__WORK TO BE COMPLETED__: Below are records; count how many of their lines contain the word "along" and give the number alone.

__INFORMATION SUPPLIED__:
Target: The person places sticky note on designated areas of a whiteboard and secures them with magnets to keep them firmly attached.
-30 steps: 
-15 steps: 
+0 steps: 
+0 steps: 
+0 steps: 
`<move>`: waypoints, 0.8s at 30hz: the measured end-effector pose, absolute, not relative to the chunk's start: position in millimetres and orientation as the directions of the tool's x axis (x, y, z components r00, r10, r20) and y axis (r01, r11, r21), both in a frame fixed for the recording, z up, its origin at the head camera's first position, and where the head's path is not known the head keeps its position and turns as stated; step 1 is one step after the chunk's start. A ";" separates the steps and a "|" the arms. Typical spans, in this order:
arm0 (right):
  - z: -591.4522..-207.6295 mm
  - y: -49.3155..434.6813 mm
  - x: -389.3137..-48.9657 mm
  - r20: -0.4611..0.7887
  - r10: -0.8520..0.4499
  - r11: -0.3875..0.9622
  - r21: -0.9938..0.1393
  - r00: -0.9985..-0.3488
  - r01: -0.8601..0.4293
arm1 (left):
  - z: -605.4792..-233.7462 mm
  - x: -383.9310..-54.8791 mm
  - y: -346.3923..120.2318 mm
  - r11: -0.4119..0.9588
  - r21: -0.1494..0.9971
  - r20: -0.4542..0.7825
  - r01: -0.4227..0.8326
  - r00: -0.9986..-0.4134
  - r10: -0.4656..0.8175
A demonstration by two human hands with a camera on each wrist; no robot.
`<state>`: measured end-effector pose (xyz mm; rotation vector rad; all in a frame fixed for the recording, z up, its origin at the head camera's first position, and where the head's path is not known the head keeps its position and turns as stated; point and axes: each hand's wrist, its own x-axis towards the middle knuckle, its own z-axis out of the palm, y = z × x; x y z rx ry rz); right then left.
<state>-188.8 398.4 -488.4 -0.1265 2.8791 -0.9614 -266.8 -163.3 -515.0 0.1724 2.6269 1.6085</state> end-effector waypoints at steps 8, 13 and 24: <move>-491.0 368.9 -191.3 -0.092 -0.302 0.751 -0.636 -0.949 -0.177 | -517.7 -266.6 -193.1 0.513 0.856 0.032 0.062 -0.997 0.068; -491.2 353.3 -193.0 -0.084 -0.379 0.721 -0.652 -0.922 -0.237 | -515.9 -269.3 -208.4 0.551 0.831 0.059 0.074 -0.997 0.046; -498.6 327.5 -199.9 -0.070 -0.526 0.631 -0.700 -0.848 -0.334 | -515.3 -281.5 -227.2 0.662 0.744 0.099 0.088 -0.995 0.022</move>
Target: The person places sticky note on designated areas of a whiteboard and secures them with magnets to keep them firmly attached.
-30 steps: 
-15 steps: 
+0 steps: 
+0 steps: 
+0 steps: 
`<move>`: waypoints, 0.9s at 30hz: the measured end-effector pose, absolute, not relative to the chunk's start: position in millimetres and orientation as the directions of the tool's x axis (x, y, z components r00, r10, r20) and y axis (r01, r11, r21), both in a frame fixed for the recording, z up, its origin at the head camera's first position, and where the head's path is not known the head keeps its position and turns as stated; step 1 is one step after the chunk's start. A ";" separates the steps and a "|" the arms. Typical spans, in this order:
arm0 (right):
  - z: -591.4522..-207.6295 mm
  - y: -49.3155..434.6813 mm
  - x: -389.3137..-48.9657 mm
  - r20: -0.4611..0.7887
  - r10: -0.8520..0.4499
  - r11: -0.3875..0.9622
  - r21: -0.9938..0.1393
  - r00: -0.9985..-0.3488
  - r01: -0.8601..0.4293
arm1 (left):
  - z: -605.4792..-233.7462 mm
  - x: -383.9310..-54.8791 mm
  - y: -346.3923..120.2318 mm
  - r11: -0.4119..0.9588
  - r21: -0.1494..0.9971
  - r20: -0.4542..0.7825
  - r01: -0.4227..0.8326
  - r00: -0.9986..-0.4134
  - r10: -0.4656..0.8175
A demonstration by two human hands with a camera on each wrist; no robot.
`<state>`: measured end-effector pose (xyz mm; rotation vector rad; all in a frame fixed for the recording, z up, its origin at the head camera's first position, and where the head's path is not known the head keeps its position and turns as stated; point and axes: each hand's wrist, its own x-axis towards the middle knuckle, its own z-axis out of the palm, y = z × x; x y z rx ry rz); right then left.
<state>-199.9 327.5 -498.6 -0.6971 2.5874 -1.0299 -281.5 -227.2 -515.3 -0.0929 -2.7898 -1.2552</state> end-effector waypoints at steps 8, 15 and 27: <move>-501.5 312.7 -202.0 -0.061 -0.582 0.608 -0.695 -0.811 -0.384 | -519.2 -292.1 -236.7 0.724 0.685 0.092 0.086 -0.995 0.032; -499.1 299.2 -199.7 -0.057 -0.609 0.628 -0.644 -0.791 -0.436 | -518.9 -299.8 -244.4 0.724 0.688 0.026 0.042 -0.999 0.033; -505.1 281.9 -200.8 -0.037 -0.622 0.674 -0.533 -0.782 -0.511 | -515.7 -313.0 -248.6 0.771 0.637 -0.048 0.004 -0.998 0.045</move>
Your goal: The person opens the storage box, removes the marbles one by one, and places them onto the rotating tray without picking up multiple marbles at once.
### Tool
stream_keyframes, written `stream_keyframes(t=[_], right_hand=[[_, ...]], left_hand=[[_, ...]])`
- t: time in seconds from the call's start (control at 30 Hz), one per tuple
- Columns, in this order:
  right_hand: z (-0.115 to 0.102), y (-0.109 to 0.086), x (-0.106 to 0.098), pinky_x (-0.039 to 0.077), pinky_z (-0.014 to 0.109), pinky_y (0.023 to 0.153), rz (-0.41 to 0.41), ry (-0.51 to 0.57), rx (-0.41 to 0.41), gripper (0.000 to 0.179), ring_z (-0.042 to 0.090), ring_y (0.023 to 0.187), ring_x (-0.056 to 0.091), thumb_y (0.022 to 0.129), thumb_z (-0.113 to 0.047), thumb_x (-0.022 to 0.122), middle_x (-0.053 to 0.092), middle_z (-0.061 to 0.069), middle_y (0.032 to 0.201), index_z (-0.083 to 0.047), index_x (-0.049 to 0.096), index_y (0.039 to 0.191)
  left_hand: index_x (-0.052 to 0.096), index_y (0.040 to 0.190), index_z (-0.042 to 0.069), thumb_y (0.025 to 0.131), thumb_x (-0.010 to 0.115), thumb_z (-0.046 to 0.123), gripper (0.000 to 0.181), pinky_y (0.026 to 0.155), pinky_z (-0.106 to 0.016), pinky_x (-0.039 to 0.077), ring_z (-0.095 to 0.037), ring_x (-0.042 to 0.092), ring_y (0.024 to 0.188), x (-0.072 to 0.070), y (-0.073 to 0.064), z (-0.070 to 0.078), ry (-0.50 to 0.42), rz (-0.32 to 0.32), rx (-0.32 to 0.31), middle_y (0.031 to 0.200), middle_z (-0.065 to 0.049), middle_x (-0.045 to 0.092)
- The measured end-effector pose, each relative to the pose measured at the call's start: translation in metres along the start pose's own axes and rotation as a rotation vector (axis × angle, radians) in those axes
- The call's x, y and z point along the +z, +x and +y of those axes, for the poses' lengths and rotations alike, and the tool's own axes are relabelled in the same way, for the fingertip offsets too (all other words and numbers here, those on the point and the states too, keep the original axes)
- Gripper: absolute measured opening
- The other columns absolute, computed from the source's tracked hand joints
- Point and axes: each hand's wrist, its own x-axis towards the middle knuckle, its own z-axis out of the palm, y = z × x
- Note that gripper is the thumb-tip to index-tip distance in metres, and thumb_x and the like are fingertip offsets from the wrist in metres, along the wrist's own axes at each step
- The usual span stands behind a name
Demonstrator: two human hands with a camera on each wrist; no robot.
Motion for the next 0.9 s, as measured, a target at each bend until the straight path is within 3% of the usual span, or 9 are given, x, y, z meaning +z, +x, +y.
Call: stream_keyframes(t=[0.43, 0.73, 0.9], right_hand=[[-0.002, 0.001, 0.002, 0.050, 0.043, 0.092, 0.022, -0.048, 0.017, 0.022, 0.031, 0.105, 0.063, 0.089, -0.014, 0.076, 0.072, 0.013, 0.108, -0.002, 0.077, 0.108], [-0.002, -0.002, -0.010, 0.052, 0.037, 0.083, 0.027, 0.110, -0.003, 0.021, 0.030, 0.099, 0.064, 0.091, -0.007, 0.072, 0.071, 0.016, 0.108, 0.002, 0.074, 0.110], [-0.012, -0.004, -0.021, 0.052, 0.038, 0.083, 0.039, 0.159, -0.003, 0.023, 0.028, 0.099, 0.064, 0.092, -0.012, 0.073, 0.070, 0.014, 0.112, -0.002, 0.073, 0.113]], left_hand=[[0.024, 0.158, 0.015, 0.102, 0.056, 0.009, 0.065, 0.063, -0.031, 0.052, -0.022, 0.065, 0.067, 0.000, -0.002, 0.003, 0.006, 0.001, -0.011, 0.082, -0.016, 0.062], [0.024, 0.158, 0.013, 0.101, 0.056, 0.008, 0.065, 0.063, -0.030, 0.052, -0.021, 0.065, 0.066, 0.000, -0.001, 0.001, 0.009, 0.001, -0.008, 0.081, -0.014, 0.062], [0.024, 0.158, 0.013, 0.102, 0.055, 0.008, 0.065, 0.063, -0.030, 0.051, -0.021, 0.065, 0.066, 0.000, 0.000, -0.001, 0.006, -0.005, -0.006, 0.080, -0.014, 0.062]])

__TASK SOLUTION__: 3